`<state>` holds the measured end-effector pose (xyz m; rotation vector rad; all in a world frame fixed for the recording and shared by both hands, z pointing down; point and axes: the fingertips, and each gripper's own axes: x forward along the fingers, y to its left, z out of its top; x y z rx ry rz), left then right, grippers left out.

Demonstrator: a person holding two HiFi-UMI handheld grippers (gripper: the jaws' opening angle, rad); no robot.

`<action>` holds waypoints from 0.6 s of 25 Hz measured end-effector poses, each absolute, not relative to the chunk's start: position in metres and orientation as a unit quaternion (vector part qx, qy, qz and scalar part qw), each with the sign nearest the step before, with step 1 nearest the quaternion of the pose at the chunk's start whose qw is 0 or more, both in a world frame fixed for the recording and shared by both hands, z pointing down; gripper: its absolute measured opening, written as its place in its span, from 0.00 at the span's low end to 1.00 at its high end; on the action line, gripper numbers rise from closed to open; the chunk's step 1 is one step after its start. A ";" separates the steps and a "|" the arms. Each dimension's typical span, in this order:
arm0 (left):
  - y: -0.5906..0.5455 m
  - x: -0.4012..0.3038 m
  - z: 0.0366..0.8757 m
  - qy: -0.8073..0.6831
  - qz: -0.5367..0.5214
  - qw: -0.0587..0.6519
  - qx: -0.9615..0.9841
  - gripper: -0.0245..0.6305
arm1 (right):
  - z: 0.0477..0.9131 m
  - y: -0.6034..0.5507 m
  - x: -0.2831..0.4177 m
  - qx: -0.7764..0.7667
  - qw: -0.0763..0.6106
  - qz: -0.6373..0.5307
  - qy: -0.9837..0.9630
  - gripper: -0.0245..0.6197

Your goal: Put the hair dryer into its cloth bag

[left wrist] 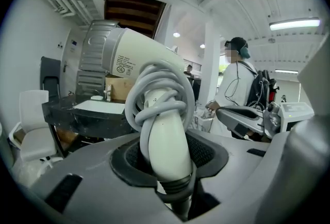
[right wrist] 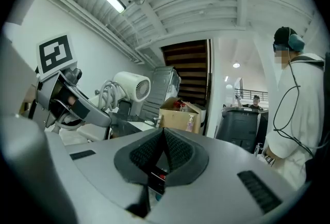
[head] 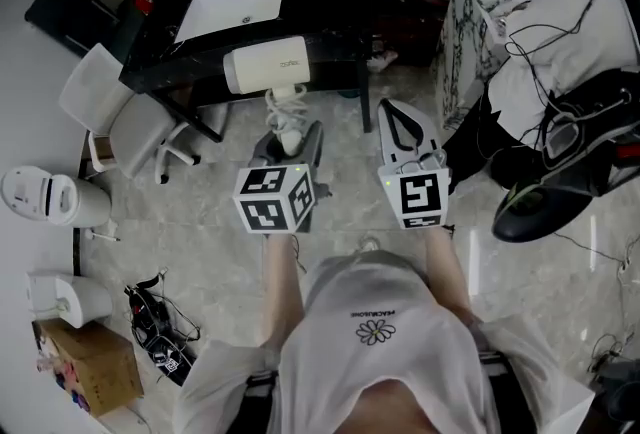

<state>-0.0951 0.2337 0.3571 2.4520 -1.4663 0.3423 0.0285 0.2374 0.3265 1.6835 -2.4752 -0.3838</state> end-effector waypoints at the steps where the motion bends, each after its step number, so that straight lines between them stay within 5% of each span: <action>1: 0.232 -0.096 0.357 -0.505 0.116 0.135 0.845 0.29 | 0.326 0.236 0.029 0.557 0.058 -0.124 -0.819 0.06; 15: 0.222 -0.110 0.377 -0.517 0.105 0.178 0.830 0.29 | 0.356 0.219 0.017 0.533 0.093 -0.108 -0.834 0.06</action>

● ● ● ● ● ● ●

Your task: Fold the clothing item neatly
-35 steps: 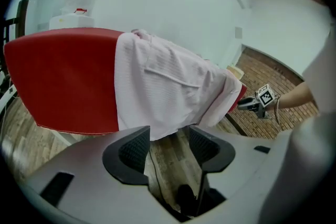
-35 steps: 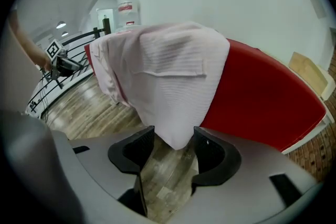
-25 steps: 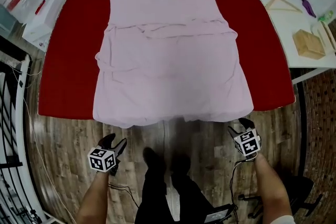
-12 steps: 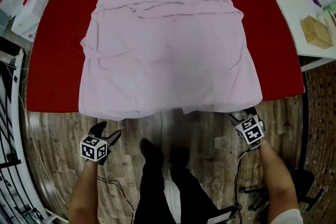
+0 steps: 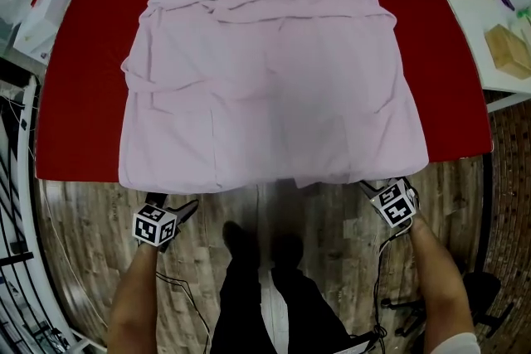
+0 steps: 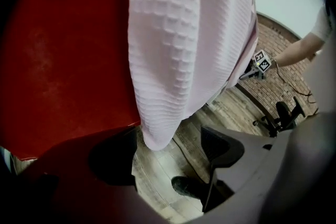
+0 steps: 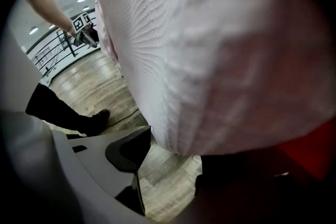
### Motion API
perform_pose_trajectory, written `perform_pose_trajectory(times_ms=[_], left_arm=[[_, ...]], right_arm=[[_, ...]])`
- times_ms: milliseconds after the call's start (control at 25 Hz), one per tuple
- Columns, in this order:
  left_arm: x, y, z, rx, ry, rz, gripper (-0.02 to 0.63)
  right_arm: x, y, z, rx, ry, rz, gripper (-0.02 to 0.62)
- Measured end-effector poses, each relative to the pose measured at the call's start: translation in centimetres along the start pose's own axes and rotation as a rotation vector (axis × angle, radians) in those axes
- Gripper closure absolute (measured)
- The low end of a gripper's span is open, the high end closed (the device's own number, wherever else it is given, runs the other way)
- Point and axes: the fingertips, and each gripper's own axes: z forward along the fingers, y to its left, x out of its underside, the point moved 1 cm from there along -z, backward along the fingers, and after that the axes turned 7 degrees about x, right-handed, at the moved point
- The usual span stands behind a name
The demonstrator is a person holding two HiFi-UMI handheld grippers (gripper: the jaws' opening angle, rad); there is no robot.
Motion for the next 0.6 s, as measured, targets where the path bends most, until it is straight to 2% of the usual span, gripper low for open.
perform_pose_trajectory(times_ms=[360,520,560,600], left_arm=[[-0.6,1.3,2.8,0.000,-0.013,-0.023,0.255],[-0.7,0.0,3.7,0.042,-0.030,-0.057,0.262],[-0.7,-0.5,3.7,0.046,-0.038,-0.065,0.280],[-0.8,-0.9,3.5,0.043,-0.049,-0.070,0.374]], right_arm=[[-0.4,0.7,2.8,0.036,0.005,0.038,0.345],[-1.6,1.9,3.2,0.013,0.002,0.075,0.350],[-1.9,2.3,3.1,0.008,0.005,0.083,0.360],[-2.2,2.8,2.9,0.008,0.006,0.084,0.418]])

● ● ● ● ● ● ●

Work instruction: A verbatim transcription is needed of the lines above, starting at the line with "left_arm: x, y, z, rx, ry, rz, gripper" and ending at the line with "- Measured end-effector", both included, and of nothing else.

Answer section:
  left_arm: x, y, z, rx, ry, rz, gripper (-0.02 to 0.63)
  right_arm: x, y, z, rx, ry, rz, gripper (-0.02 to 0.62)
- Measured end-effector poses, each relative to the pose measured at the call's start: translation in centimetres along the start pose's own axes and rotation as a rotation vector (axis × angle, radians) in those axes

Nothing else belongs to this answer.